Through this article, I tried to create a balance between use, maturity and power. You will find some unavoidable classics, as well as the addition of modern completion or efficiency. You can call you this 2025 CLI toolbar version. For those who are not familiar with CLI tools but they want to read, add a bonus class and resources to the conclusion, so scroll all the way before including these tools.

Obvious 1. curl

grind My movement of http applications are like finding, post, or setting; Downloading files; and sending / receiving data over the protocols such as http or FTP. Ready to retrieve data from apis or download information, and can easily mix with data entry pipes to pull JSON, CSV, or other payment. The good thing about curl is installed in front of unix systems, so you can start using it instantly. However, its syntax (especially around titles, repayment, and verification) can be a vermase and an error. If you interact with the most commonly complex APIs, you would like to null the use of the use or library of Python, but to know the curl is still an important device for testing and correcting error.

Obvious 2. JQ

kind It is a simple JSS processor allows you to ask, Sort, change, and be happy – print JSON data. With JSON is a large apple format, logs, and data exchange, jq is very important for issuing and recycling JSON in pipes. It works as “Pandas for JSON in the shell.” The biggest benefit is that it provides a short language of dealing with JSON, but learning its syntax may take time, and the largest JSON files may need additional care with memory management.

Obvious 3. CSVKIT

CSVKIT The SUITE of the CSV-Center Command-line-line reticles for converting, sorting, integrating, joining, and testing CSV files. You can also select the columns, subset lines, mix multiple files, convert from one format to another, and continue questions such as CSV data.
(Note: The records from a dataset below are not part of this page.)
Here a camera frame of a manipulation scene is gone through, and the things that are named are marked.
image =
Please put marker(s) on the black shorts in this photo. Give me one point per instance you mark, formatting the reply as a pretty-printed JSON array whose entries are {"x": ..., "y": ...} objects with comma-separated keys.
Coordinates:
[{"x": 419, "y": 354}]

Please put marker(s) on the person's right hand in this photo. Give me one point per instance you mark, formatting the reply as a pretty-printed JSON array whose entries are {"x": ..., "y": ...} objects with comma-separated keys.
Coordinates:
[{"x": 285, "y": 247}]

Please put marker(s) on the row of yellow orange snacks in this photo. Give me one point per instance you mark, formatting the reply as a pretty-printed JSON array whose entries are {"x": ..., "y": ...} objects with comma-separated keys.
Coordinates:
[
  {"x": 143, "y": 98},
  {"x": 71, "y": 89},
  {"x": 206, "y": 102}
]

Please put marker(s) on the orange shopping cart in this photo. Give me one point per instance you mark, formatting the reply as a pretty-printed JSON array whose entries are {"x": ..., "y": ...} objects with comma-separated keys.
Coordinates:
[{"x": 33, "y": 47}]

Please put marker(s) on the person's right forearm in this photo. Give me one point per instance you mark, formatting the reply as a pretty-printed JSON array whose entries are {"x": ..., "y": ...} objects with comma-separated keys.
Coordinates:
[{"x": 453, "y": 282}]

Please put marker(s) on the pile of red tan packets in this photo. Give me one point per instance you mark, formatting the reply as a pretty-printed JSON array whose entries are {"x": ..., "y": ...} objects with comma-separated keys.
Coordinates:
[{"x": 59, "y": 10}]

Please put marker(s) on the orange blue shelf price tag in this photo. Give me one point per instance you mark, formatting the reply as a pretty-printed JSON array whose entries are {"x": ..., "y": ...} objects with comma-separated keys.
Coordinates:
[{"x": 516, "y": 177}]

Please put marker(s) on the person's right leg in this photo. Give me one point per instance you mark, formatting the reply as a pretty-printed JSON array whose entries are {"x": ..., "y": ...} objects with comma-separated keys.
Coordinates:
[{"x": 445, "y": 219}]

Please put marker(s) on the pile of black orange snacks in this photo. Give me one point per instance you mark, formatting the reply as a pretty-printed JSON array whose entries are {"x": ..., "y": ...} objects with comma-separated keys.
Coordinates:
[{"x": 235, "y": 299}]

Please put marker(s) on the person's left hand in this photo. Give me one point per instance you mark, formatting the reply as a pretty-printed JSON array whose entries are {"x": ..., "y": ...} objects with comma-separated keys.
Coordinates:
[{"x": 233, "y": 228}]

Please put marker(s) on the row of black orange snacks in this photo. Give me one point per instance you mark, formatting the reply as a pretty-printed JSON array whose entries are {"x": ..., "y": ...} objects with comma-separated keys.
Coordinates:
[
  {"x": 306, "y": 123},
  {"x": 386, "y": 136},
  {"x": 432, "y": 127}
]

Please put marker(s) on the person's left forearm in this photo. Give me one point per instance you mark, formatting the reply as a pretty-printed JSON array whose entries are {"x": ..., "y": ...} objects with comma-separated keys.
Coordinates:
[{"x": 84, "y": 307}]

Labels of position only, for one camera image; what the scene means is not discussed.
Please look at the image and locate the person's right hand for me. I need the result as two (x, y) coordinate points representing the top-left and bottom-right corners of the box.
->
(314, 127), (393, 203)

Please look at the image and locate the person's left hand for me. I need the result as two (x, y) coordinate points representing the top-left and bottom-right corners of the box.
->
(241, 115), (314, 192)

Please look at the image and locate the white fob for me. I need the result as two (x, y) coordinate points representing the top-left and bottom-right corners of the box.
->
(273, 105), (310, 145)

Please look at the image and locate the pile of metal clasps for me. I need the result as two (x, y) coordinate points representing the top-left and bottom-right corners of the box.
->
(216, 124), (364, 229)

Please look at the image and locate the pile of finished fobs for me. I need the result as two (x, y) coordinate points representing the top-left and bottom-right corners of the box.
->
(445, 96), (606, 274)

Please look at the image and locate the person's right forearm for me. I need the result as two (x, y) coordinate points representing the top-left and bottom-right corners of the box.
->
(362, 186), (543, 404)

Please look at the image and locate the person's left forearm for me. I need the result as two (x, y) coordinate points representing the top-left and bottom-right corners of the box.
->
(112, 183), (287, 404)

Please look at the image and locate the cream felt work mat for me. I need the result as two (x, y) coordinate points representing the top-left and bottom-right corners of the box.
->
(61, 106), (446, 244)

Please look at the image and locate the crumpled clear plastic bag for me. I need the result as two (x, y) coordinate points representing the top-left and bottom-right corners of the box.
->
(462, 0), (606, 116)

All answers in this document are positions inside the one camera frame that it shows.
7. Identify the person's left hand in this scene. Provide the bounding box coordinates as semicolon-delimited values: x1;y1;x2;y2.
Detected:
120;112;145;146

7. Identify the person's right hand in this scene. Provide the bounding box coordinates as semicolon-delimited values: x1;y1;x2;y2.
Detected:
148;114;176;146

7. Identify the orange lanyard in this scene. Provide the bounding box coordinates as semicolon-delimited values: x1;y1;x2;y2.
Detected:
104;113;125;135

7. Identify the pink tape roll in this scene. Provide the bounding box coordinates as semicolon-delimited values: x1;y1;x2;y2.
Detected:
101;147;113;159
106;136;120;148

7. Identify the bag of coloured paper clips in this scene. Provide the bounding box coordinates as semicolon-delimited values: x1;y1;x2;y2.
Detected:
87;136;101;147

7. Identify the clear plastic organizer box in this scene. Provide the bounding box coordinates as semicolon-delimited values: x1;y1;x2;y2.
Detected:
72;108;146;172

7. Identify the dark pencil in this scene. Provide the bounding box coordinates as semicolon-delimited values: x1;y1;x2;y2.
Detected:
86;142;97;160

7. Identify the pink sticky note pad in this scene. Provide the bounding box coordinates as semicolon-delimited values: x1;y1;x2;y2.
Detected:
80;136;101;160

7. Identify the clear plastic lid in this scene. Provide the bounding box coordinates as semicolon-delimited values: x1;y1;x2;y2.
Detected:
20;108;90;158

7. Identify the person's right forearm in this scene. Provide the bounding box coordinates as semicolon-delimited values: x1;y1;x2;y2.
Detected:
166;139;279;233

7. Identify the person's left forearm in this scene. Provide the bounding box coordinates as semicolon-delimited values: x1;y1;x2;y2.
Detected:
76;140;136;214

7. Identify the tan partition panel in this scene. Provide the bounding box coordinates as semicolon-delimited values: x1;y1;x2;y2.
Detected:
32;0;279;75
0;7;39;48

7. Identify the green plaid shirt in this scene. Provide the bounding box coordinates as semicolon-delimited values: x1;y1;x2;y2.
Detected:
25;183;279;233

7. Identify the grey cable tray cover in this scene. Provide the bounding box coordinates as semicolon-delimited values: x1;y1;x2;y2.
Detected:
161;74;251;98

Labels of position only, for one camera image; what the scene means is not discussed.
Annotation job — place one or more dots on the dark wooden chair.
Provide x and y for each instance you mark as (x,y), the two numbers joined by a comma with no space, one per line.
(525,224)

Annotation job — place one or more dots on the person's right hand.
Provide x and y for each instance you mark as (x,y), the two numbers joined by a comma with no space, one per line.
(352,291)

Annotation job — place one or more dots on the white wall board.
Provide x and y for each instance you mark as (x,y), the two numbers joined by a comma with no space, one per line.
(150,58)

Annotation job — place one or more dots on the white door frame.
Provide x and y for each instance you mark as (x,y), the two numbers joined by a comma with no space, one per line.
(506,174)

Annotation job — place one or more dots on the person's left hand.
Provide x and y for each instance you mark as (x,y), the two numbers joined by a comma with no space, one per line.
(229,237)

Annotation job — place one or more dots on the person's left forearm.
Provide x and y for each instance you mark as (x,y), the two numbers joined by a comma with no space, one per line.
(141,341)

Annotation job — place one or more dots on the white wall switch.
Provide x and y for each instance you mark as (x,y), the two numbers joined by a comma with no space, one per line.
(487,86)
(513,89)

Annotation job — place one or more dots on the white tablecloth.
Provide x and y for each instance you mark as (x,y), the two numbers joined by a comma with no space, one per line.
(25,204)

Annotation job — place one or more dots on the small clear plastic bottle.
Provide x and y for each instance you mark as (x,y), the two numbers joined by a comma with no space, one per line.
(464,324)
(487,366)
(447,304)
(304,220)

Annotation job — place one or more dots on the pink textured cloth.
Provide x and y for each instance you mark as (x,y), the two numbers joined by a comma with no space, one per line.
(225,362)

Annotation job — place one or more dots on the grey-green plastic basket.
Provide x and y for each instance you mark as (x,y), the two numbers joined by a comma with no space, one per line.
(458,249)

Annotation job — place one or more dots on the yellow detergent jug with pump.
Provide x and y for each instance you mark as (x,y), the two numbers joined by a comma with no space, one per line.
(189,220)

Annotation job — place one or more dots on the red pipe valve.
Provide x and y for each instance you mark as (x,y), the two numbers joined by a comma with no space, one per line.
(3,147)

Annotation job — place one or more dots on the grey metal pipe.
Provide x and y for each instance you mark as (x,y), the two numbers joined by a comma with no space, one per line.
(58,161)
The CSVKIT understands the Semantics of the CSV Quop in Semantics and topics, making it safe as the use of the text. Python performance support means that in the SAG GOUT MADETS, while some complex questions can be easy for Patters or SQL. If you choose the speed and use of active memory, think about CSVTK Toolkit.

Obvious 4. QWK / SED

Link (SED): https://www.gnu.org/Software/sed/Manual/sed.html
Classic Unix tools are like Praise including stop remain unreachable with cheating text. AWK has power to scan the pattern, field-based conversion, and fast integration, while sex seclels in the text, removal, and conversion. These tools are faster and survive, making them effective pipe work. However, their syntax cannot be seen. As a logic grows, logical reading, and you may move into a scripting tongue. Also, for the prescribed or hierarchical data (eg Nest Jerson, these tools have limited display.

Obvious 5. Similarities

Gna parallel Accelerates work flow through many processes similarly. Many data functions “is amazing” in all data drawings. Suppose you should do the same change in the same factor-parallel files that can distribute the work to all CPU cores, accelerate the processing, and treat work control. It should, however, be reasonable for the I / O Bottlenecks and the system's responsibility, and quotation / rest can be difficult piptures. With cluster-scale or job-related work, think about the resources of the resources (eg spark, dask, in Bernetes).

Obvious 6. RIPGGREP (RG)

SPREPT (rg) A quick search tool for a speedy designed and effective. It respects .gitignore Automatically and ignores hidden files or binary files, making it more faster than traditional grep. Perfect speed searches for all codes, log directions, or editing files. Because it is automatic to ignore certain ways, you may need to change the flags to search everything, and it is not always available for all platforms.

Obvious 7. Datamash

porch provides numerical, literary, and mathematics (sum, means, Median, party, etc.) directly in shell with stdin or files. Ingasindi futhi ilusizo ekuhlanganiseni okusheshayo ngaphandle kokwethula ithuluzi elisindayo njengePython noma r, elenza lilungele i-etl-based etl noma ukuhlaziya okuhlola. But they are not made for the largest datasets or analytics, where special tools do better. Also, combining the highest cards may require great memory.

Obvious 8 .lop the

Leather Is the active monitor program and the viewer of the process that provides live insight into CPU, memory, and use of each process. When you run heavy pipes or model training, the lolop is very helpful in pursuing the use of resources and identification bottles. Easy is more efficient than cultural topBut cooperation means it is not well in line with automated texts. It may also lose low-level Services, and does not mean that specialized tool tools (profiles, metric dashboards).

Obvious 9. git

sace Is the distribution division control system important in tracking changes in the code, documents, and small data assets. Recycling, interactions, branch exams, and reconciliation, GIT is a standard. It meets with submission pipes, CD tools, and booklets. Its drain is not intended for the specification of large binary data, where Git LFS, DVC, or special specialist systems. The flow of the branch function and integration will also come with the curve.

Obvious 10. TMUX / Screen

Many two are like TMUX including screen Allow multiple deadly sessions in one window, up with repeated sessions, and restart the work after the SSH and cross. They are important if you need to use long tests or pipes remotely. While the TMUX is recommended due to its effective development and flexibility, config and keystrums that can deceive newcomers, and small areas may not be automatically installed.

Obvious Rolling up

If you start, I would recommend that I know the best “Core Four”: Curl, JQ, AWK / SED, and Git. This is used everywhere. Over time, you will find the clips to be like SQL customers, the DuckdB clior Hygiene slipping in your work travel. To learn more, check the following resources:

  1. Data Science in the Roman line of command of Jeroen Janssens
  2. The art of the command line in GitTub
  3. Mark Pearl Chearleet
  4. Unix & Command-line submeddids are usually helpful and new tools and tools to expand your shopping box later.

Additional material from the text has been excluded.